Open to students, staff, faculty, and the public, the evenings are engaging the community through a variety of genres, including nature writing, food writing, eco-poetry, and memoir.

“The series encourages the larger Tulsa community to get together to engage on pressing environmental issues through a creative, collaborative spirit,” Denisoff said. “UTulsa’s support for innovative, locally invested creative scholarship ensures our students develop a sense of local and global responsibility for nurturing the natural environment through which we come to understand ourselves as individuals and communities.”.

“The Poetics of Place” is made possible by a National Endowment for the Humanities Challenge Grant, which is held by UTulsa’s Kendall College of Arts & Sciences and distributed annually. This year, more than $9,500 was awarded to the series of readings and discussions by local, national, and international authors.

Spahr

The series began in February with the launch of Jenkins’ latest book, “The Other-Conscious Ethics of Innovative Black Poetry,” followed by a March reading and discussion with Sasha Martin, a local poet, memoirist, and food writer who recently completed an environmental writing residency at Oxley Nature Center in Tulsa. This was followed by another March event with Kaveh Bassiri, a former Tulsa Artist Fellow and current creative-writing instructor at UTulsa, who read and discussed his work on translation, emigration, and his Iranian heritage.
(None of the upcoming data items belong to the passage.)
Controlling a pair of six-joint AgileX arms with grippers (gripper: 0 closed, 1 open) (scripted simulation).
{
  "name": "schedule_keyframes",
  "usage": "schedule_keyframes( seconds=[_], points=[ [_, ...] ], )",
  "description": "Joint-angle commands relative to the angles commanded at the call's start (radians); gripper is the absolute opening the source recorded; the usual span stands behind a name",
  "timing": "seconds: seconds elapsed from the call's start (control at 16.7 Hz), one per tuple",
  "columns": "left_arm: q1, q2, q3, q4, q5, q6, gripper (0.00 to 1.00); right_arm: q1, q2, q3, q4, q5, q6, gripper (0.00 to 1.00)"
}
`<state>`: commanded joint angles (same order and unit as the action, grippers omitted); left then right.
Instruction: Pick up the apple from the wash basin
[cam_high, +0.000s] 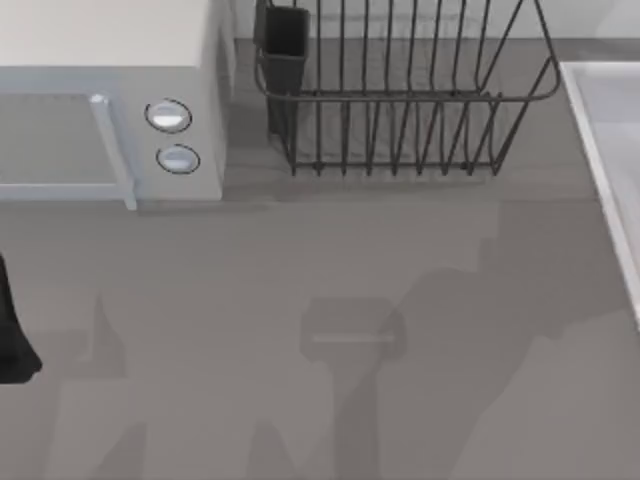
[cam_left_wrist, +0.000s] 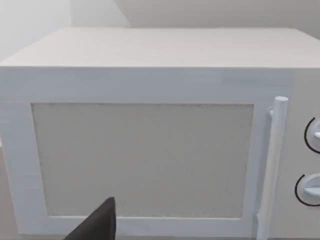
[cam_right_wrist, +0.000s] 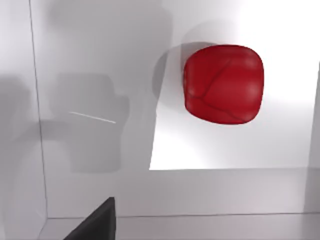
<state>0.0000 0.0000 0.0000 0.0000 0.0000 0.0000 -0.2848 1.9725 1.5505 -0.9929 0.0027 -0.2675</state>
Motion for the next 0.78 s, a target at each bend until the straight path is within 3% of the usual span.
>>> schedule_keyframes(
  seconds=[0.3, 0.78],
  points=[
    [0.0, 0.0, 0.0, 0.0, 0.0, 0.0, 1.0, -0.03, 0.206, 0.161, -0.104, 0.0, -0.028, 1.0],
    [0.0, 0.0, 0.0, 0.0, 0.0, 0.0, 1.0, -0.026, 0.237, 0.147, -0.068, 0.001, -0.028, 1.0]
  ],
)
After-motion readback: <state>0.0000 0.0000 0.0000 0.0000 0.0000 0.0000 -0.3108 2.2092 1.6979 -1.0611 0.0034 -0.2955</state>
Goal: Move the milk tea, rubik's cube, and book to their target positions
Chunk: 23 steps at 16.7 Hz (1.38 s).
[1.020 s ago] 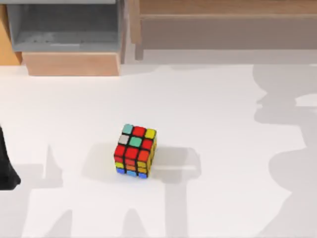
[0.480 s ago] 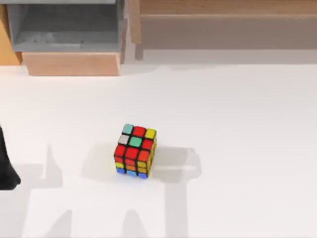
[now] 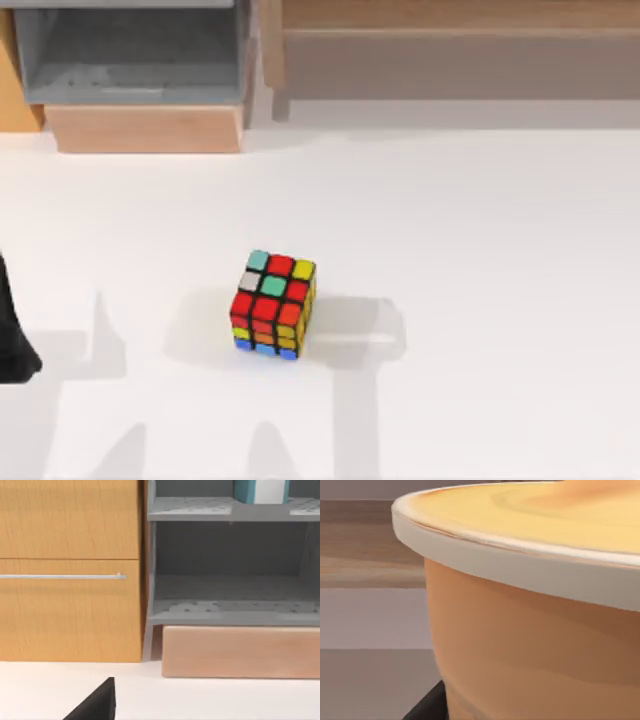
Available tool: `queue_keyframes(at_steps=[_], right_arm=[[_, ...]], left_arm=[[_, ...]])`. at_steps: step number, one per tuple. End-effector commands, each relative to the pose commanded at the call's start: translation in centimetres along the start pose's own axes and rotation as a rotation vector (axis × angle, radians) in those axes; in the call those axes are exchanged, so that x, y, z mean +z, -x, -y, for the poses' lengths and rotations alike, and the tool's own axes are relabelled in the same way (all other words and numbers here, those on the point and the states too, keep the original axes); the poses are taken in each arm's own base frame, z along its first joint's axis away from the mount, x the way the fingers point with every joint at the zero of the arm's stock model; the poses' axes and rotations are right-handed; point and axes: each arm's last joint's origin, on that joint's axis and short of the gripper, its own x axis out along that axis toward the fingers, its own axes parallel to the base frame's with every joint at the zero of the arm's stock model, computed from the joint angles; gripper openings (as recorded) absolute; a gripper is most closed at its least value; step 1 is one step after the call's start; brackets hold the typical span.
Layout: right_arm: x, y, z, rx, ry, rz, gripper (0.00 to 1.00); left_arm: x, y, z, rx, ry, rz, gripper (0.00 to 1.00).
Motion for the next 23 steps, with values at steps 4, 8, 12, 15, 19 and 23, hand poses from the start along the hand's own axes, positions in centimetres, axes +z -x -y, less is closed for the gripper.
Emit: queue_keyframes(at_steps=[4,8,12,15,19,23], right_arm=[[-1.4,0.0,0.1,-0.001,0.001,0.000,0.00],[-2.6,0.1,0.1,-0.003,0.005,0.002,0.00],[-2.6,0.1,0.1,-0.003,0.005,0.002,0.08],[-2.6,0.1,0.1,-0.003,0.005,0.002,0.30],[-2.6,0.1,0.1,-0.003,0.005,0.002,0.60],[-2.6,0.1,0.1,-0.003,0.005,0.002,0.90]], left_arm=[[0.0,0.0,0.0,0.000,0.000,0.000,1.00],[0.0,0.0,0.0,0.000,0.000,0.000,1.00],[0.0,0.0,0.0,0.000,0.000,0.000,1.00],[0.0,0.0,0.0,0.000,0.000,0.000,1.00],[0.0,0.0,0.0,0.000,0.000,0.000,1.00],[0.0,0.0,0.0,0.000,0.000,0.000,1.00]])
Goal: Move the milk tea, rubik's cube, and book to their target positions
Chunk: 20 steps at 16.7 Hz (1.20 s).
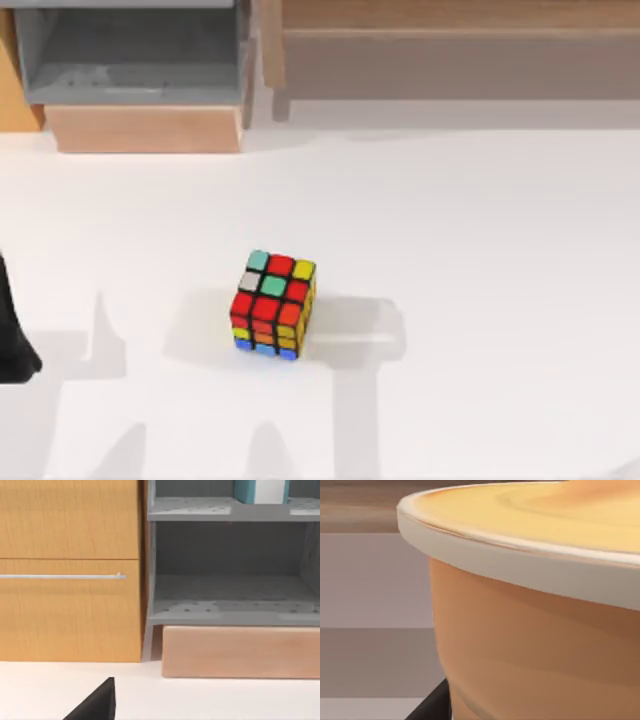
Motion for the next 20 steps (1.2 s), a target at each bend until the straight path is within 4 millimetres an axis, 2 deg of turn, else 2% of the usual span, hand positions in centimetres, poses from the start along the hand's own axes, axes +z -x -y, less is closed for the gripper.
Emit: queue_keyframes(at_steps=[1,2,11,16,20], right_arm=[[0.0,0.0,0.0,0.000,0.000,0.000,0.98],[0.0,0.0,0.0,0.000,0.000,0.000,1.00],[0.0,0.1,0.0,0.002,0.000,0.001,1.00],[0.0,2.8,0.0,0.002,0.000,-0.001,1.00],[-0.1,2.8,-0.1,0.005,-0.003,-0.003,1.00]], left_arm=[[0.0,0.0,0.0,0.000,0.000,0.000,1.00],[0.0,0.0,0.0,0.000,0.000,0.000,1.00],[0.0,0.0,0.0,0.000,0.000,0.000,1.00],[0.0,0.0,0.0,0.000,0.000,0.000,1.00],[0.0,0.0,0.0,0.000,0.000,0.000,1.00]])
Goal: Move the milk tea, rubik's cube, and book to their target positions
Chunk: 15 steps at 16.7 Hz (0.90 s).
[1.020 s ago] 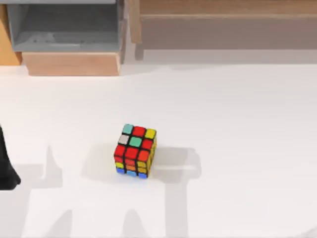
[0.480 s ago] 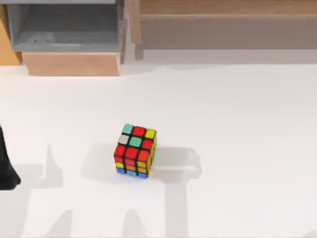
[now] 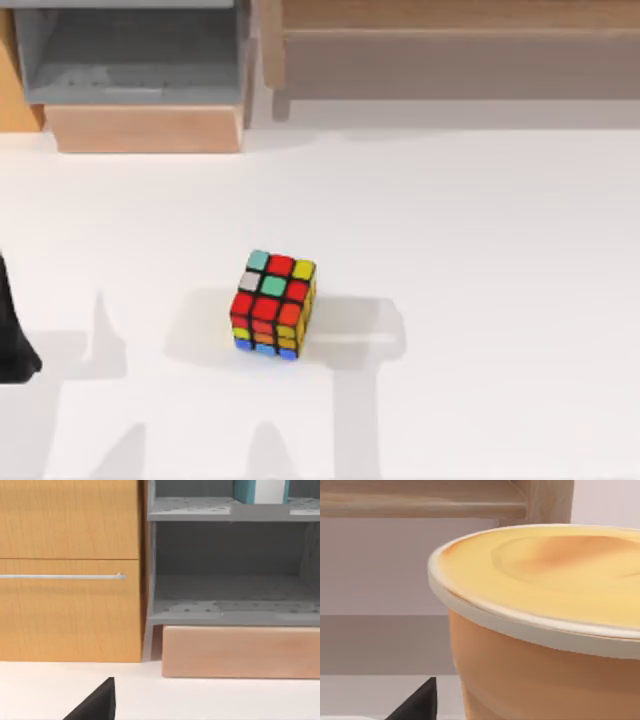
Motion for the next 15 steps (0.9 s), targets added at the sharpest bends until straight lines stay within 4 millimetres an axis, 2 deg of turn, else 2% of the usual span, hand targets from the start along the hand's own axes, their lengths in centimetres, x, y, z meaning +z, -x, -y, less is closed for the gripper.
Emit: queue_keyframes(at_steps=[3,7,11,13,15], right_arm=[[0.9,0.4,0.0,0.000,-0.005,-0.006,1.00],[4.5,1.6,0.1,0.000,0.006,0.005,1.00],[5.0,2.0,0.0,0.000,0.000,0.000,1.00],[5.0,1.8,0.0,0.004,0.003,0.003,1.00],[5.9,1.2,-0.1,0.013,0.007,0.015,1.00]], left_arm=[[0.0,0.0,0.0,0.000,0.000,0.000,1.00],[0.0,0.0,0.0,0.000,0.000,0.000,1.00],[0.0,0.0,0.0,0.000,0.000,0.000,1.00],[0.0,0.0,0.0,0.000,0.000,0.000,1.00],[0.0,0.0,0.0,0.000,0.000,0.000,1.00]])
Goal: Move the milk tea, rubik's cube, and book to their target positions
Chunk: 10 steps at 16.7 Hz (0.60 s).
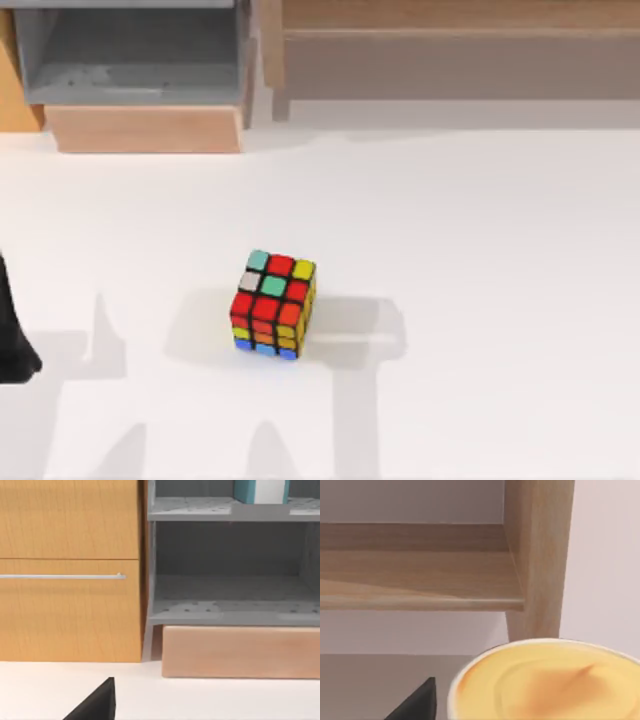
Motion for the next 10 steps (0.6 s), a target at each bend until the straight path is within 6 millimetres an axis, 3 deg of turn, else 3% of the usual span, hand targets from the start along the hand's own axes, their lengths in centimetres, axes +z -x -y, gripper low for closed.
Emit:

The next event in the series takes place Tuesday, March 25, in Tyrell Hall Auditorium, with a poetry reading by world-renowned author Juliana Spahr, winner of the 2009 O.M. Hardison Jr. Poetry Prize awarded by the Folger Shakespeare Library. Her work deals with transformation, language, and ecology.

Skinner

On Thursday, April 10, Jonathan Skinner will read his poetry and engage in discussion in the Faculty Study on the second floor of McFarlin Library. Skinner, who teaches ecocriticism and creative writing at the University of Warwick, is the founder of the seminal journal ecopoetics and author of a chapbook, “The Archive.”

On Thursday, April 24, Jenkins will give a workshop, also in McFarlin, on techniques for improvised poetry. Typewriters will be provided for the audience to participate in this unique event.

Wrapping up the series will be local author and artist Carl Antonowicz, who will speak at 101 Archer on Friday, May 2. Antonowicz is a past Tulsa Artist Fellow, as well as a creative writing instructor at UTulsa. His event will serve as the launch for his new graphic novel, “The Ardent,” scheduled for publication this spring.

Antonowicz

All events begin at 7 p.m. and are free and open to the public. No registration is required.